Über 100 dieser Leitartikel hat es gegeben, naturgemäß von unterschiedlicher Thematik und Güte. Allein, das Echo, ob Kritik, Anmerkung oder Lob, war verhalten. Es hat kaum eine Reaktion gegeben, in der Regel hält sich die verehrte Leserschaft vornehm zurück. Freund Jean Jaans sagte mir einmal, dass eine einzige Reaktion eigentlich stellvertretend für zehn sei. Auch er erzählte mir, dass er auf seine unzähligen, oft bissigen oder nachdenklichen Artikel nur äußerst selten einen Kommentar erhielt.

Die Frage ist auch, ob das unentgeltliche Engagement in einer kulturellen Vereinigung wie „De Cliärrwer Kanton“ ausreichend anerkannt wird. Mag möge mich nicht missverstehen: ich bin eigentlich kein Freund von Schulterklopfen, und es geht nicht um das Verteilen von Medaillen. Aber ein anerkennendes Wort hat selten geschmerzt. Es geht letztendlich darum, ob eine ehrenamtliche Tätigkeit im kulturellen Bereich im Vergleich mit anderem freiwilligem Einsatz gerecht eingeordnet wird.
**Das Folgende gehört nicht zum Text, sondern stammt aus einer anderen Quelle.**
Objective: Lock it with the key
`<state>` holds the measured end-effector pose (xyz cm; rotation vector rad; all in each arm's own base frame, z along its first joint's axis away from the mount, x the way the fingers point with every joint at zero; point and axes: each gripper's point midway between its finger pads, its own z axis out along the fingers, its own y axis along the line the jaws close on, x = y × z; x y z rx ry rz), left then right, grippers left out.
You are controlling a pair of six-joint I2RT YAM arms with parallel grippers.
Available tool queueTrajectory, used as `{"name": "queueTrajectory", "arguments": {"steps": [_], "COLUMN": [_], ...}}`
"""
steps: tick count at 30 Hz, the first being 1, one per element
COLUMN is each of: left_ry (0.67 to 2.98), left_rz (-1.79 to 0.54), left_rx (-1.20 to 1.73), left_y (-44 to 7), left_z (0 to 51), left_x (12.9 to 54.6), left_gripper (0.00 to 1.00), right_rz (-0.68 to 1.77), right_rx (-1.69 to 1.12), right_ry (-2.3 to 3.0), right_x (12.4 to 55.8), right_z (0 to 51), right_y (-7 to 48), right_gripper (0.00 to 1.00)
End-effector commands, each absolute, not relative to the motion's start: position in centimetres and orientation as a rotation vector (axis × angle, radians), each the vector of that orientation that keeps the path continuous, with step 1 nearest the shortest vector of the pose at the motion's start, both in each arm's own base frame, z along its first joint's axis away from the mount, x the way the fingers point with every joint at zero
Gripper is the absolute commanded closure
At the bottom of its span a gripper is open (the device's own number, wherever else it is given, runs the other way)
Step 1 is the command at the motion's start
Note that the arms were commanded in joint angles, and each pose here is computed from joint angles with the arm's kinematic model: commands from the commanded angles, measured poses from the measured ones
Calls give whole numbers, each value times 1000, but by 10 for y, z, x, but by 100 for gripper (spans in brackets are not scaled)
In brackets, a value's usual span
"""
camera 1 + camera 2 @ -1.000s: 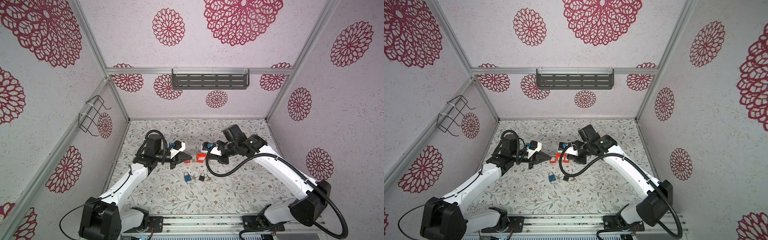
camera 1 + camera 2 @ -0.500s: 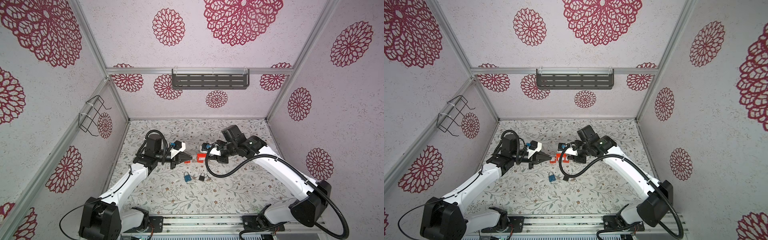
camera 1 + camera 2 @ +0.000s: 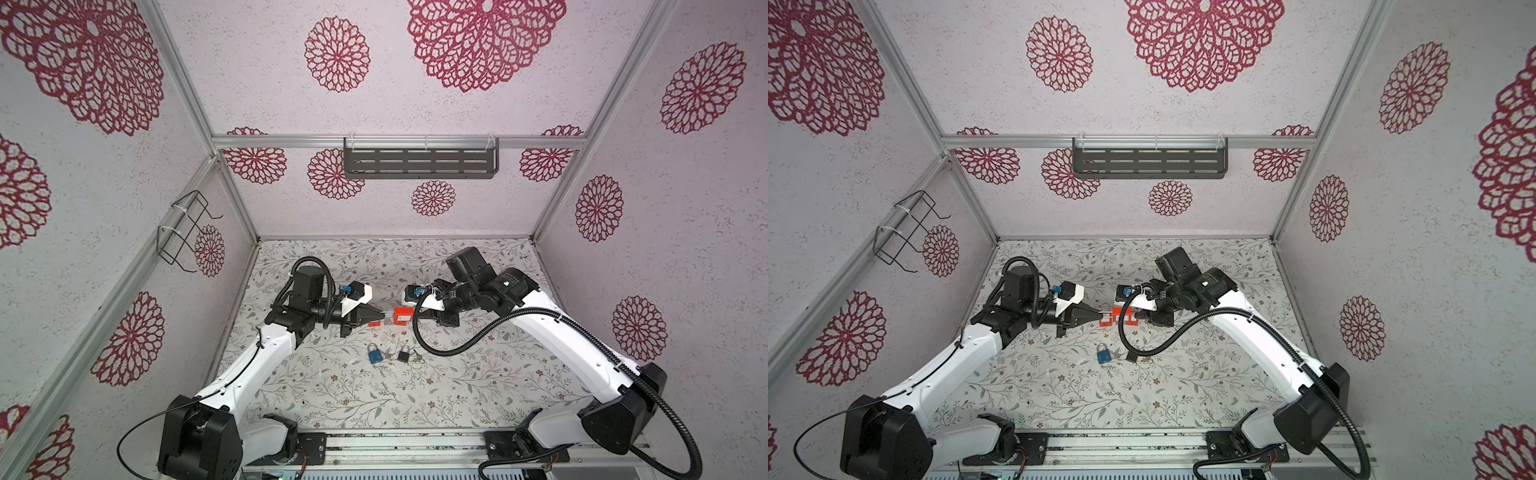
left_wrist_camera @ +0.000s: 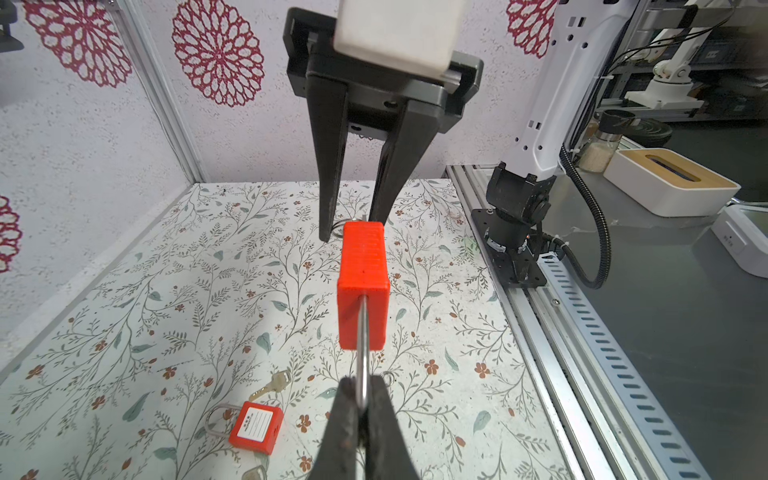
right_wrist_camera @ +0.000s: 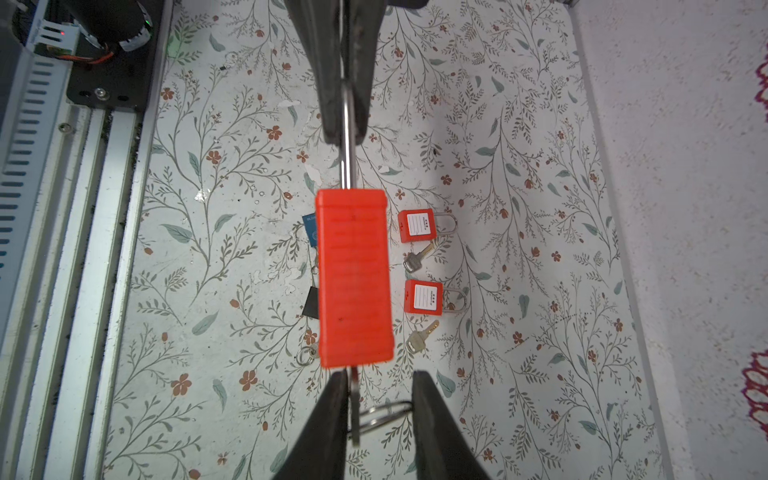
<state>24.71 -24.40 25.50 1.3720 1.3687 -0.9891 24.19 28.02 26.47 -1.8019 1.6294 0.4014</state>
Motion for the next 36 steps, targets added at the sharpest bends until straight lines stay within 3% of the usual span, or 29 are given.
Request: {"name": "queueTrajectory", "arguments": {"steps": [1,24,36], "left_ry": [1328,1340,1341], "left_rz": [-1002,-989,-975], "left_rx": [1405,1426,1439], "left_y": [-248,-247,-245], "left_z": [261,257,258], "left_x": [243,240,239], "left_gripper": [100,100,100], "right_rz": [439,470,432], "right_rx": [-1811,-1860,-1874], "right_ry": [1587,1630,1644], "right_x": [237,229,226], "right_z": [276,264,254], "right_y": [285,280,270], "right_gripper": [70,91,95]}}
Die Frage mag auch erlaubt sein, ob der Wert von den tausenden Cliärrwer Kanton-Seiten gebührend anerkannt wird, auch in der Region.

Auch wenn es einige schmerzhafte Episoden gegeben hat, die 30 Jahre Cliärrwer Kanton waren summa summarum eine schöne und spannende Zeit. Dafür danke ich.